YOUR INSTRUCTIONS ▸
Instruction for the data below: set down exactly the lines from the line with "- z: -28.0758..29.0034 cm" to the line with "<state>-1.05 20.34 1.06", inclusive, and no others.
SOURCE INFORMATION Block Start
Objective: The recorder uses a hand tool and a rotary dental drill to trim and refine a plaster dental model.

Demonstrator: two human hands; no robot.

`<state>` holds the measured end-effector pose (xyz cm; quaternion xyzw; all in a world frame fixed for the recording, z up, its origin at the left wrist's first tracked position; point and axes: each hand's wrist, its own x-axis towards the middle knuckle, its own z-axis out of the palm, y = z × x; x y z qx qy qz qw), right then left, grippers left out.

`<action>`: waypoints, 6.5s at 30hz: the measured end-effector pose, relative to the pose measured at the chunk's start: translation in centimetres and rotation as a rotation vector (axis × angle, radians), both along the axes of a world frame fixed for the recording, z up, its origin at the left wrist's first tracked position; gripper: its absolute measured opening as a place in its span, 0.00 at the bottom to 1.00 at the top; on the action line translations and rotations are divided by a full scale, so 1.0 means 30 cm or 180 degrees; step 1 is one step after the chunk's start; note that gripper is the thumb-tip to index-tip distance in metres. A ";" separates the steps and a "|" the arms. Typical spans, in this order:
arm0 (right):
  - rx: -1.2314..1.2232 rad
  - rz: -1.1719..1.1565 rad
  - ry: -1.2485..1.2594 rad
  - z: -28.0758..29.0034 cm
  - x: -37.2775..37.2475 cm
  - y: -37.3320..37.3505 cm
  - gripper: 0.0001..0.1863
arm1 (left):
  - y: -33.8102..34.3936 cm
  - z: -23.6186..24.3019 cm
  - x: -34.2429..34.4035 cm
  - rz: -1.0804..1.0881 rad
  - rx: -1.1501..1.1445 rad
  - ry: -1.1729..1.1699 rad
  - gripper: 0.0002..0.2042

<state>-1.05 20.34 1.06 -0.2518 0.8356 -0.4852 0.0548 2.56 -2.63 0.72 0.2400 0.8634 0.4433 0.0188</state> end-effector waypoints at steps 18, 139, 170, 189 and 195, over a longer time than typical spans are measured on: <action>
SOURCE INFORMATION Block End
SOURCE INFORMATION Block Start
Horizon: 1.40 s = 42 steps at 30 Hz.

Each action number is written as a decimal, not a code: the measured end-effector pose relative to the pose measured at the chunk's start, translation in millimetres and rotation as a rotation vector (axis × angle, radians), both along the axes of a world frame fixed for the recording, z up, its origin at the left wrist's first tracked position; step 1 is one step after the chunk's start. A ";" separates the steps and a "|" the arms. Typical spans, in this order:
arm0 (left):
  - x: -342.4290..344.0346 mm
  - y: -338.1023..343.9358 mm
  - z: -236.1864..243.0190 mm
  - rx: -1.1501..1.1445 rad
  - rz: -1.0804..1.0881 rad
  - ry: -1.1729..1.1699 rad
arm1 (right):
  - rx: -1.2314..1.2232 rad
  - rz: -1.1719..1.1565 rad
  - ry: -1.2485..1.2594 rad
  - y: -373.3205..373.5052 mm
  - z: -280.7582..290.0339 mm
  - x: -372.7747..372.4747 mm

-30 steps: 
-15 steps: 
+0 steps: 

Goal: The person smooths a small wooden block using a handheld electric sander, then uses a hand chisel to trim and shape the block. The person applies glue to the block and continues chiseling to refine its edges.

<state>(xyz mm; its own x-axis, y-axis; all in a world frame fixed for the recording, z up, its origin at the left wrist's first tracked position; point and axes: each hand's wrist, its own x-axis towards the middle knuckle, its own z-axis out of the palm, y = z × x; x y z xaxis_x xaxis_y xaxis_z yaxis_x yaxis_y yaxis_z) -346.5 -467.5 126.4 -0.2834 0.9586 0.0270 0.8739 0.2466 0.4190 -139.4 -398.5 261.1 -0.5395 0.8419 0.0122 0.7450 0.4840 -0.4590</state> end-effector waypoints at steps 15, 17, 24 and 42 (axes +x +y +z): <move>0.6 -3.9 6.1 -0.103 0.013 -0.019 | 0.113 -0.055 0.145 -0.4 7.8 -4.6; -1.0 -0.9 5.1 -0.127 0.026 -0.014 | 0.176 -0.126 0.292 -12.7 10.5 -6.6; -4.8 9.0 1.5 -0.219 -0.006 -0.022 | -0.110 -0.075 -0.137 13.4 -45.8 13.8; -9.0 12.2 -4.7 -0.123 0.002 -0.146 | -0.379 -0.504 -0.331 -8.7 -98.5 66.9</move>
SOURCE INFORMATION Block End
RESPONSE BELOW ▸
  - z: -28.0758..29.0034 cm
  - x: -37.2775..37.2475 cm
  - y: -37.3320..37.3505 cm
  - gripper: 0.0001..0.1863
arm1 (left):
  - y: -33.8102..34.3936 cm
  - z: -23.6186..24.3019 cm
  - x: -34.2429..34.4035 cm
  - rz: -1.0804..1.0881 rad
  - rx: -1.1501..1.1445 rad
  - ry: -1.1729..1.1699 rad
  - gripper: 0.0002..0.2042

<state>-1.05 20.34 1.06 -0.2518 0.8356 -0.4852 0.0548 2.56 -2.63 0.72 0.2400 0.8634 0.4433 0.0188</state> end-effector waypoints at steps 18, 139, 170, 189 and 195, over a longer time than typical spans are measured on: <action>

The answer has been supplied in full.